Google: Static Sign-Off Methodology & Results

Google 2022 Update: Static Sign-off for Cloud TPU ML HW

DAC 2019 panel presentation by Hamid Shojaei of Google (edited transcript)

Case Study Overview

Hamid Shojaei of Google presents a case study on Google’s static sign-off methodology. Hamid covers best practices & results for RTL Linting, Single mode & Multimode clock domain crossing & Reset domain crossing. (Real Intent tools deployed)

Download Google Case Study PDF

Google & Machine Learning, TPUs

Google aspires to create technologies that solve important problems — and we are relying on machine learning to help us reach our goal.

We believe these technologies can promote innovation and further our mission to organize the world’s information and make it universally accessible and useful.

To implement these algorithms and these advanced technologies, for many years we have been relying on Moore’s law to give us the computing power that we need.
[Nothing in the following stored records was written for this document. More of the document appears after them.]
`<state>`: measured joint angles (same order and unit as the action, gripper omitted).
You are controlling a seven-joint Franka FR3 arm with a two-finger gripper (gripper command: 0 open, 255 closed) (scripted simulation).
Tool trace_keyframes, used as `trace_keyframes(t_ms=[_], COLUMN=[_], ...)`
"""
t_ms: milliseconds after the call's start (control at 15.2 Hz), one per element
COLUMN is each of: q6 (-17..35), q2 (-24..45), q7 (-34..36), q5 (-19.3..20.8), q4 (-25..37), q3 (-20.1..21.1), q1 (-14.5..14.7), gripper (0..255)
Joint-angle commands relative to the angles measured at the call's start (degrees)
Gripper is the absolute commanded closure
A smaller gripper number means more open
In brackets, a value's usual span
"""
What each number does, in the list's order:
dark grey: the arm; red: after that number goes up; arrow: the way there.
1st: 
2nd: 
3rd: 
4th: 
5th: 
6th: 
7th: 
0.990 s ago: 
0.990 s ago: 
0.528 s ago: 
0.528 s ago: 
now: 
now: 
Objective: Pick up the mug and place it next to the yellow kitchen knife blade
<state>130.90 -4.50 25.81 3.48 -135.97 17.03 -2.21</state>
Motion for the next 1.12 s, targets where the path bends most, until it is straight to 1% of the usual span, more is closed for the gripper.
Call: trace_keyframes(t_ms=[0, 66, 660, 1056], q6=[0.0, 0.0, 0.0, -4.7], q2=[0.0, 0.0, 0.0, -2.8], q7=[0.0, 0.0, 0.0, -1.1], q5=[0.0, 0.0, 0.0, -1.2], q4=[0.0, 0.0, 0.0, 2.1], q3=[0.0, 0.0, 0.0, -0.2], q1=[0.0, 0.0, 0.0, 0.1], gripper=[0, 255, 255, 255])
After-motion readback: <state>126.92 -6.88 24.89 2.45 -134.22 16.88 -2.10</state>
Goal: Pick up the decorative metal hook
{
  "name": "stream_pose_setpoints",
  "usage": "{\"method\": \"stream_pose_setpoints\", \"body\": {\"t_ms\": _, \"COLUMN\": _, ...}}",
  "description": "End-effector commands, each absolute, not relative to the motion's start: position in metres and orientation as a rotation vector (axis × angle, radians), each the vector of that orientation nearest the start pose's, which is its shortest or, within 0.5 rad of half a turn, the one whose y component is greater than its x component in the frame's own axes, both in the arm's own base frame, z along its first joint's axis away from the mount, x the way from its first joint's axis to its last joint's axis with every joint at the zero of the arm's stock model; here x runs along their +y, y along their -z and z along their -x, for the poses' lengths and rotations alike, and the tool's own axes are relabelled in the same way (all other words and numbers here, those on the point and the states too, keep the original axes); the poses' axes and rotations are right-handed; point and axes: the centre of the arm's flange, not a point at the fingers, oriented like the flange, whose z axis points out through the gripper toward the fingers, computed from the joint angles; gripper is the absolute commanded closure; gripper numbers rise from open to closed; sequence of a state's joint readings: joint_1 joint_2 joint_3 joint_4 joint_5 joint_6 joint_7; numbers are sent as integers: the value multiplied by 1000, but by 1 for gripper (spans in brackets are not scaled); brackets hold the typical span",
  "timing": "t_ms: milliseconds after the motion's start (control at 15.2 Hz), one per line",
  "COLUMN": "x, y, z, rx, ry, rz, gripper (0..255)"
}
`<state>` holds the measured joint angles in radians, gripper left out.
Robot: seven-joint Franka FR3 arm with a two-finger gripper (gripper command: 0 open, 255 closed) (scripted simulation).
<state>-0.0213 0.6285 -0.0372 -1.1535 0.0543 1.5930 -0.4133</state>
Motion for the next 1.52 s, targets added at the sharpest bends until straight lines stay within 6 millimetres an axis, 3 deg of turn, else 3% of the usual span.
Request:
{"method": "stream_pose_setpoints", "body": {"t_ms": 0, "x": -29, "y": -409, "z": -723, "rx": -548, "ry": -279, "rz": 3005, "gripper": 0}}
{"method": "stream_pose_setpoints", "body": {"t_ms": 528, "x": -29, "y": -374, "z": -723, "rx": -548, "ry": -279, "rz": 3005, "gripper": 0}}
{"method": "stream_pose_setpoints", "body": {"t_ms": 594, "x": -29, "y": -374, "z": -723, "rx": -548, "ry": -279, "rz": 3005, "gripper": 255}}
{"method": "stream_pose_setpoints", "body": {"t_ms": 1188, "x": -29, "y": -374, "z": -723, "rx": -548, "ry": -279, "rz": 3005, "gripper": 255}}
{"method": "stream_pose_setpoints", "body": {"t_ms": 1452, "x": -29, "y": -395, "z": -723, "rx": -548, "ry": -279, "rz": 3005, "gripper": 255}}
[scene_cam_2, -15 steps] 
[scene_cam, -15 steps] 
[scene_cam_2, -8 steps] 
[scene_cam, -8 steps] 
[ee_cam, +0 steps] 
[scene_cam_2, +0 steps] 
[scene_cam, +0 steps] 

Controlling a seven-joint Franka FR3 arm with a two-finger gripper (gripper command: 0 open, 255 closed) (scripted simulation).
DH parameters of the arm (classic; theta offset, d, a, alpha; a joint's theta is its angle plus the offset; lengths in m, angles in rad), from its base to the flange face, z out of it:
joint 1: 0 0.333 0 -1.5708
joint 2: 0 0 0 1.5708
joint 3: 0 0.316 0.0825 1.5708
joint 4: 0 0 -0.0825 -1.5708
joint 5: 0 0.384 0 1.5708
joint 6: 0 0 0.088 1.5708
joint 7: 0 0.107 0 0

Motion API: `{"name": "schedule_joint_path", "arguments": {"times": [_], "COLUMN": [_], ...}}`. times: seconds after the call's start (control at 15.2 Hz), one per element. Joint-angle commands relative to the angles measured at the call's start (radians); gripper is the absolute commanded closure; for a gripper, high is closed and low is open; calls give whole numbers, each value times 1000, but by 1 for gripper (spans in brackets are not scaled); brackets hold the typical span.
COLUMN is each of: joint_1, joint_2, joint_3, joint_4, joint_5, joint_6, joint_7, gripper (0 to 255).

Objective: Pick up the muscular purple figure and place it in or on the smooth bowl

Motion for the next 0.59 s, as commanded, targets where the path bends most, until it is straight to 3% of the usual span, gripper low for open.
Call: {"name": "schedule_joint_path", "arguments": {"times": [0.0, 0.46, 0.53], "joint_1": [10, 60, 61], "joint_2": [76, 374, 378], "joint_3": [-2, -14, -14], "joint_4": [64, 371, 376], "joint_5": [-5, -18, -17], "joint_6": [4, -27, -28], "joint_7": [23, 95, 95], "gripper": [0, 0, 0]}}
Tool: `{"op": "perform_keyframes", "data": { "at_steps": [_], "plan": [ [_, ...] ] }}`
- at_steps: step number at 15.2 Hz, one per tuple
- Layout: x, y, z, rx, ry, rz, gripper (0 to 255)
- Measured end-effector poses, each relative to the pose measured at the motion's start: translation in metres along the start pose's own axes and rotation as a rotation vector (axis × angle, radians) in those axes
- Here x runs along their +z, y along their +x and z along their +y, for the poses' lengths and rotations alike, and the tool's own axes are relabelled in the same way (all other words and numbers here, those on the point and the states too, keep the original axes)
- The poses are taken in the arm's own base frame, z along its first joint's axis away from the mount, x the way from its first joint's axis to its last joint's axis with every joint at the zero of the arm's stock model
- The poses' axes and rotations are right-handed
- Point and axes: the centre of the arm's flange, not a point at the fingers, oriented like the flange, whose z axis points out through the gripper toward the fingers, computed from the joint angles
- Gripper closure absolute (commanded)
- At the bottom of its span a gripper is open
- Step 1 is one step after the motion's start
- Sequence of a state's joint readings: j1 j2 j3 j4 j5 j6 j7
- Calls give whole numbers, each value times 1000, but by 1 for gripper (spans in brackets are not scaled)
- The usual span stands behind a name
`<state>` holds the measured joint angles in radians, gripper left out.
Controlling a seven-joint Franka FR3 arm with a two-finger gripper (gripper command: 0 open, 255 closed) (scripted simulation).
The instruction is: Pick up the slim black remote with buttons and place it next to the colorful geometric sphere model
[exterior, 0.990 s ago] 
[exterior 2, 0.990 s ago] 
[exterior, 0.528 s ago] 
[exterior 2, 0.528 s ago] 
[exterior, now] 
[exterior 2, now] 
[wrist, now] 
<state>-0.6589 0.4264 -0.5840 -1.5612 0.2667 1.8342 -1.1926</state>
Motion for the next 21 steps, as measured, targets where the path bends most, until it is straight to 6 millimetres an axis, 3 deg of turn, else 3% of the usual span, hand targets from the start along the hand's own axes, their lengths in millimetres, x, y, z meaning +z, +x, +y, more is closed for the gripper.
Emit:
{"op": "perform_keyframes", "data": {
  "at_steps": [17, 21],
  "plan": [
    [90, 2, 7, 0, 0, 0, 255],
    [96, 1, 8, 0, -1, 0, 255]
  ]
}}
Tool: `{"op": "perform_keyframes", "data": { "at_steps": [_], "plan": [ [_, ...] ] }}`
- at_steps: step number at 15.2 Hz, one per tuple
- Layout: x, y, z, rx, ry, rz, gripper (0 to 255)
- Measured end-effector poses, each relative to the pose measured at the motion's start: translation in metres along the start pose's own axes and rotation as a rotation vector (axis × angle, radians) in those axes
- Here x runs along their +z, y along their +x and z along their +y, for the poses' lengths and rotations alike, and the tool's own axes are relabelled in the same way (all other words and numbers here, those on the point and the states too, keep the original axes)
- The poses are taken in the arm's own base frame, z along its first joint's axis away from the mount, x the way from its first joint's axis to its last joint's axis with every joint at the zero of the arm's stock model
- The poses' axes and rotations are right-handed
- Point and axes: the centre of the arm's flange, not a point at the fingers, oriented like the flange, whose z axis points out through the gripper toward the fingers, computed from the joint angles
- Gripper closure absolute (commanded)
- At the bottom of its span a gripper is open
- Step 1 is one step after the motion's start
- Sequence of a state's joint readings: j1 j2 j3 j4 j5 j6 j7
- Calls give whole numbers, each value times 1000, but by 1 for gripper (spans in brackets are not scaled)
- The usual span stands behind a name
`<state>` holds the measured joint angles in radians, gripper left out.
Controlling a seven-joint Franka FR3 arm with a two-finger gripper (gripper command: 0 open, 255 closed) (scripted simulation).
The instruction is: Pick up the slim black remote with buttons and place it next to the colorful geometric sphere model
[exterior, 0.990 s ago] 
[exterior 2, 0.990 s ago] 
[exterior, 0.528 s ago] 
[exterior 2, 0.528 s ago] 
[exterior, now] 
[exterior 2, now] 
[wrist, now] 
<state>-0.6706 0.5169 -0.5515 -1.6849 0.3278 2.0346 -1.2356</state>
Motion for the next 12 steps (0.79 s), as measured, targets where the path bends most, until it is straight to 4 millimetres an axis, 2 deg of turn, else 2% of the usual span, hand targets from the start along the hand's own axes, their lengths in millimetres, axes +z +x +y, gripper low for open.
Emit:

But as you know, Moore’s Law is in decline and we cannot hope to get larger speedups in terms of the board anymore.

That’s why, at Google, several years ago we started to work on a project. We made custom hardware for machine learning called Tensor Processing Unit or TPUs.

We have been using TPUs in our data center for several years and found them to give us an order of magnitude better optimized performance per watt for machine learning.

This is roughly equivalent to fast-forwarding technology about 7 years into the future — or 3 generations of Moore’s Law.

Google TPU Design Challenges

Let’s look at the challenges we are facing while making TPUs. The first is that our product cycle is short, and time-to-market is very important for us.

Our first TPU was for AlphaGo which was used in the Go contest in 2016 and was able to beat the top master Lee Sedol.

Since then we have made several generations of TPUs, and we have more generations to come. As you can see, we execute very fast and we need EDA tools that can cope with our schedule.

Another fact is that a TPU is a complex design; it has many blocks running with different clock frequencies having different power and performance requirements.

We also use advanced technologies to make our chip; for that we need a high level of collaboration and co-optimization between designers, the process, and the tool developers.

Clocking is Primary ASIC Design Challenge

Let’s look at this chart from Wilson research. According to this research, the main type of flaws contributing to respins are functional bugs and clocking issues — and for clocking, CDC verification is very important.

For both categories, static sign-off / static verification is very important and helps a lot. However, the issue is that for the ASIC design community, static sign-off is usually the last stage and there is no time to ensure quality and robustness.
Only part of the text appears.